__Prompt__.
Pictures are to be left out, and only the lines below starting at the one with "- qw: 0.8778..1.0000" and ending at the one with "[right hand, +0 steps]" are to be reproduced, each exactly, both ends included.

__Exercise data__.

::::::

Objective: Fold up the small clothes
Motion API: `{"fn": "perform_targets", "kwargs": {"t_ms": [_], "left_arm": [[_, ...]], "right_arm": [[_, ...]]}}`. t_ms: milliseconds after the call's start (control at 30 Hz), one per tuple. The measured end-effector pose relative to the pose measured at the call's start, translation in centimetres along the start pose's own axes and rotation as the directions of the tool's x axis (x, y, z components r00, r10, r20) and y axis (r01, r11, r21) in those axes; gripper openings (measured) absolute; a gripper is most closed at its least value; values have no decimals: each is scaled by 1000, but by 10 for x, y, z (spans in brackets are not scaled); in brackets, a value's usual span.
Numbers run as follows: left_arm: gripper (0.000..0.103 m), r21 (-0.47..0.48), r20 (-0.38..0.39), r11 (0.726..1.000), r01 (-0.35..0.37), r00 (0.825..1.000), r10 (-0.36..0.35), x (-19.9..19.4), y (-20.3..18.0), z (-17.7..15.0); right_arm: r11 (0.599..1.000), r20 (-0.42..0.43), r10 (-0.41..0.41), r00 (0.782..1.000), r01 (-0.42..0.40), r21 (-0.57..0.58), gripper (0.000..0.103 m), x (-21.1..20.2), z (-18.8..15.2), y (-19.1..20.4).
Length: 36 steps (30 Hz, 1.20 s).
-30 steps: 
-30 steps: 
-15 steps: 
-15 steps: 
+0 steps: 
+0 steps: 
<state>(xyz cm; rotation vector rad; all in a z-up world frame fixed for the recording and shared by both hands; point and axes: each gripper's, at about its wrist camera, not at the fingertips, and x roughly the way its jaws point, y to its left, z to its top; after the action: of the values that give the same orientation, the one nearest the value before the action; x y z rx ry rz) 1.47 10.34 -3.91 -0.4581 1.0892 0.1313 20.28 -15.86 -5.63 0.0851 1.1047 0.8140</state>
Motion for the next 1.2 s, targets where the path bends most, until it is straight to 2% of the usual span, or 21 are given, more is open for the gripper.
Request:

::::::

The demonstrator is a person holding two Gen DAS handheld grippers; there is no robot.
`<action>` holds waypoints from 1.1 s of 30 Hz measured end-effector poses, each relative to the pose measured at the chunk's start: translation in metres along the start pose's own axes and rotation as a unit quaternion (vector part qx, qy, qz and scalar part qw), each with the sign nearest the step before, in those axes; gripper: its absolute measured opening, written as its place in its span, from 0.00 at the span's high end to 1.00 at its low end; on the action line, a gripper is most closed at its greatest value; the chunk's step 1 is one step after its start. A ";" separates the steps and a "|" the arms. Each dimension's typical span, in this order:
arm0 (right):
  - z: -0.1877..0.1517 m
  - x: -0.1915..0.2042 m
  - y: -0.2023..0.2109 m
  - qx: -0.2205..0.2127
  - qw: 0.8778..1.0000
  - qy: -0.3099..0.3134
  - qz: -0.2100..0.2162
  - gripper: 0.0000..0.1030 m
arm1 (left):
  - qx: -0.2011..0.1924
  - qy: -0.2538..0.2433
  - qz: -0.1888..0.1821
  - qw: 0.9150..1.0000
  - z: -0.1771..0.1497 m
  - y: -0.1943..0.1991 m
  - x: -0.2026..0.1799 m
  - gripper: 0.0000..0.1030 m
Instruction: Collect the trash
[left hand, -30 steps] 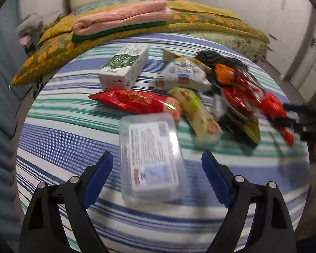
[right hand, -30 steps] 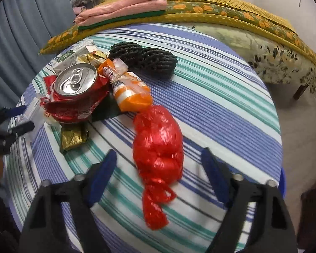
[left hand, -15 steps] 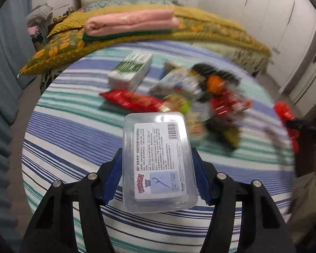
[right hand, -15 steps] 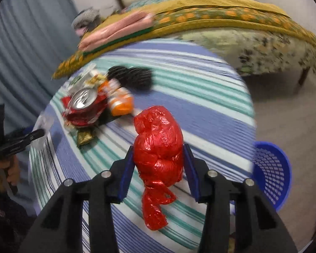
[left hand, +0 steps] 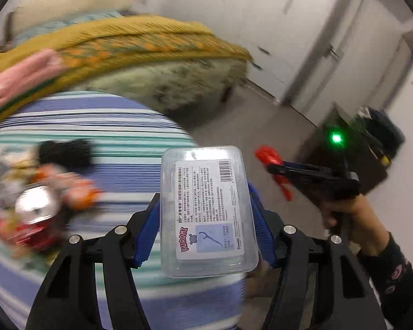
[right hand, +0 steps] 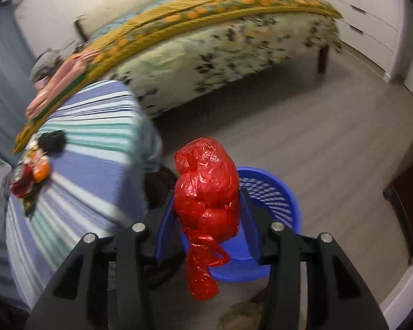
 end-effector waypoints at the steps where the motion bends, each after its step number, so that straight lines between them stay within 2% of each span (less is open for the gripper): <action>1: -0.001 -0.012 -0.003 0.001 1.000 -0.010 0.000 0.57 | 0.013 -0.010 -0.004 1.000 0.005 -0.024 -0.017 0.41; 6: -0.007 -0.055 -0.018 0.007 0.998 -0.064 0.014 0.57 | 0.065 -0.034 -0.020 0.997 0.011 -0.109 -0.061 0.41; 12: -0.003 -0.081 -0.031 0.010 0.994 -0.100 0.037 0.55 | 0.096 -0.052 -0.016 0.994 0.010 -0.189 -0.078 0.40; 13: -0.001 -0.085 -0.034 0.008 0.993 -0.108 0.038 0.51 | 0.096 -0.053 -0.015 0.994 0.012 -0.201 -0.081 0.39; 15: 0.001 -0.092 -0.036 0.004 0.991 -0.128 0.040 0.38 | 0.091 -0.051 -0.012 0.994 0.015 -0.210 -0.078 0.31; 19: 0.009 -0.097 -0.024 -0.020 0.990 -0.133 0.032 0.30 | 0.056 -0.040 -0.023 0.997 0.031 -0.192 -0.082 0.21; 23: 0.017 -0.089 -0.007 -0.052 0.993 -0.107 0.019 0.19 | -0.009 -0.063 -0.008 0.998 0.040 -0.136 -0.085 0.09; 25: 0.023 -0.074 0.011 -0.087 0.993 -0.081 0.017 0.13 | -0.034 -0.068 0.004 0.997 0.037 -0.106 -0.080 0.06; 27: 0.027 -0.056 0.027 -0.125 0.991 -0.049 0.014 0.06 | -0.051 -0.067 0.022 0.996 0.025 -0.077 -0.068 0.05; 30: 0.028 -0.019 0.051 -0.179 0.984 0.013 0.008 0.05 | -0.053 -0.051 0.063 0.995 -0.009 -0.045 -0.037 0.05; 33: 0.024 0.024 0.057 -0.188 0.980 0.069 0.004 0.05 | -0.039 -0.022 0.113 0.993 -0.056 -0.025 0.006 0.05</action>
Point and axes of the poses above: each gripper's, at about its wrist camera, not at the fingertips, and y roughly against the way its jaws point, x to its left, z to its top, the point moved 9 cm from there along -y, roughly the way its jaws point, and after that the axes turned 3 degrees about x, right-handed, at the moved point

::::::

__Solved exercise__.
  - qw: 0.8778..1.0000
  - qy: -0.3099..0.3134
  - qz: -0.2100..0.2162
  - gripper: 0.0000..0.1030 m
arm1 (left):
  - qx: -0.2011..0.1924
  - qy: -0.2538..0.2433
  - qz: -0.1888..0.1821
  - qw: 0.9150..1.0000
  - z: -0.1771..0.1497 m
  - y: -0.1943..0.1991 m
  - x: -0.2026..0.1799 m
  - gripper: 0.0000..0.1030 m
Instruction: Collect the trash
[left hand, -30 steps] 
[right hand, -30 steps] 
[left hand, -15 steps] 
[right hand, -15 steps] 
[left hand, +0 steps] 
[right hand, +0 steps] 

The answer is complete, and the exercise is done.